## Aim of the exercise
Print the data exactly as it appears, keeping every word.
--
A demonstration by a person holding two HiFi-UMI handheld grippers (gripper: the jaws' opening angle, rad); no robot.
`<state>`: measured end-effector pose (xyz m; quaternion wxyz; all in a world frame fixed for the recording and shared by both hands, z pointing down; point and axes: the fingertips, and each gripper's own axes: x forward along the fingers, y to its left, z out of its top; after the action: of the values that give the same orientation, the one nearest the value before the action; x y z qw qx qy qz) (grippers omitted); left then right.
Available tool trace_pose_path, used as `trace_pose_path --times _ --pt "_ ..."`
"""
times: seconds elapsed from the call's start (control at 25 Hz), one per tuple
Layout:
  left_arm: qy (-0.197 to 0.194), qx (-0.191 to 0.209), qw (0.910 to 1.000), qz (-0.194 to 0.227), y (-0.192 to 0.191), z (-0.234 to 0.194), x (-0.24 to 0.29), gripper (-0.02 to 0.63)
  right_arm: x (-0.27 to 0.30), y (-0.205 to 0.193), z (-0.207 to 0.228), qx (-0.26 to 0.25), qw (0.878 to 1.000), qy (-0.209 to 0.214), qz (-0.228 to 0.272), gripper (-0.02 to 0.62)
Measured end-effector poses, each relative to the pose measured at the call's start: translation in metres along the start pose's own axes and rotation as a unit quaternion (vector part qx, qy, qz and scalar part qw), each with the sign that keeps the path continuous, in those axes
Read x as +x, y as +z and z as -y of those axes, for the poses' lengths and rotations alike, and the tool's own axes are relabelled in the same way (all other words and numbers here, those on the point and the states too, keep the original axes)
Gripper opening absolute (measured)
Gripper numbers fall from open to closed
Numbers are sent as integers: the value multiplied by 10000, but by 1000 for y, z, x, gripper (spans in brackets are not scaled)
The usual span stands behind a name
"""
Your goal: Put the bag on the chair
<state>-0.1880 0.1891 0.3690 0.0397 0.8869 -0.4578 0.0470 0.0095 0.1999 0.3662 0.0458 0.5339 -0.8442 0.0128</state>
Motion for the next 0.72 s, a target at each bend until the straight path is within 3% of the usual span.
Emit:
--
## Output of the task
A demonstration by a person holding two HiFi-UMI handheld grippers (gripper: the jaws' opening angle, rad); no robot.
`<state>`: measured end-effector pose (xyz m; quaternion wxyz; all in a world frame fixed for the recording and shared by both hands, z pointing down; point and axes: the fingertips, and each gripper's own axes: x forward along the fingers, y to its left, z out of its top; after the action: of the values that give the same orientation, the one nearest the value before the action; x y z qw qx qy qz) (grippers omitted); left then right.
Available tool trace_pose_path, used as `trace_pose_path --times _ --pt "_ ..."`
"""
times: seconds elapsed from the call's start (control at 25 Hz), one per tuple
Layout:
  left_arm: qy (-0.197 to 0.194), qx (-0.191 to 0.209), qw (0.910 to 1.000), qz (-0.194 to 0.227), y (-0.192 to 0.191), z (-0.234 to 0.194), x (-0.24 to 0.29), gripper (-0.02 to 0.63)
  right_arm: x (-0.27 to 0.30), y (-0.205 to 0.193), z (-0.207 to 0.228), qx (-0.26 to 0.25), qw (0.878 to 1.000), qy (-0.209 to 0.214), qz (-0.228 to 0.272), gripper (-0.02 to 0.62)
Measured end-effector poses, each relative to the pose measured at the call's start: translation in metres along the start pose's own axes and rotation as a unit quaternion (vector part qx, qy, qz and scalar part qw), each with the sign that keeps the path continuous, in those axes
Read x as +x, y as +z and z as -y of those axes, for the poses' lengths and rotations alike, and the tool's own axes are relabelled in the same way (all other words and numbers here, those on the point and the states too, keep the original axes)
Gripper opening absolute (measured)
Gripper numbers fall from open to closed
Numbers are sent as integers: the value multiplied by 10000, but by 1000 for y, z, x, gripper (spans in brackets are not scaled)
The usual span stands behind a name
"""
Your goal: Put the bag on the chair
<state>-0.1880 0.1891 0.3690 0.0397 0.8869 -0.4578 0.0470 0.0095 0.1999 0.3662 0.0458 0.5339 -0.8442 0.0128</state>
Motion for the next 0.72 s, a target at each bend until the straight path is within 3% of the usual span.
Emit:

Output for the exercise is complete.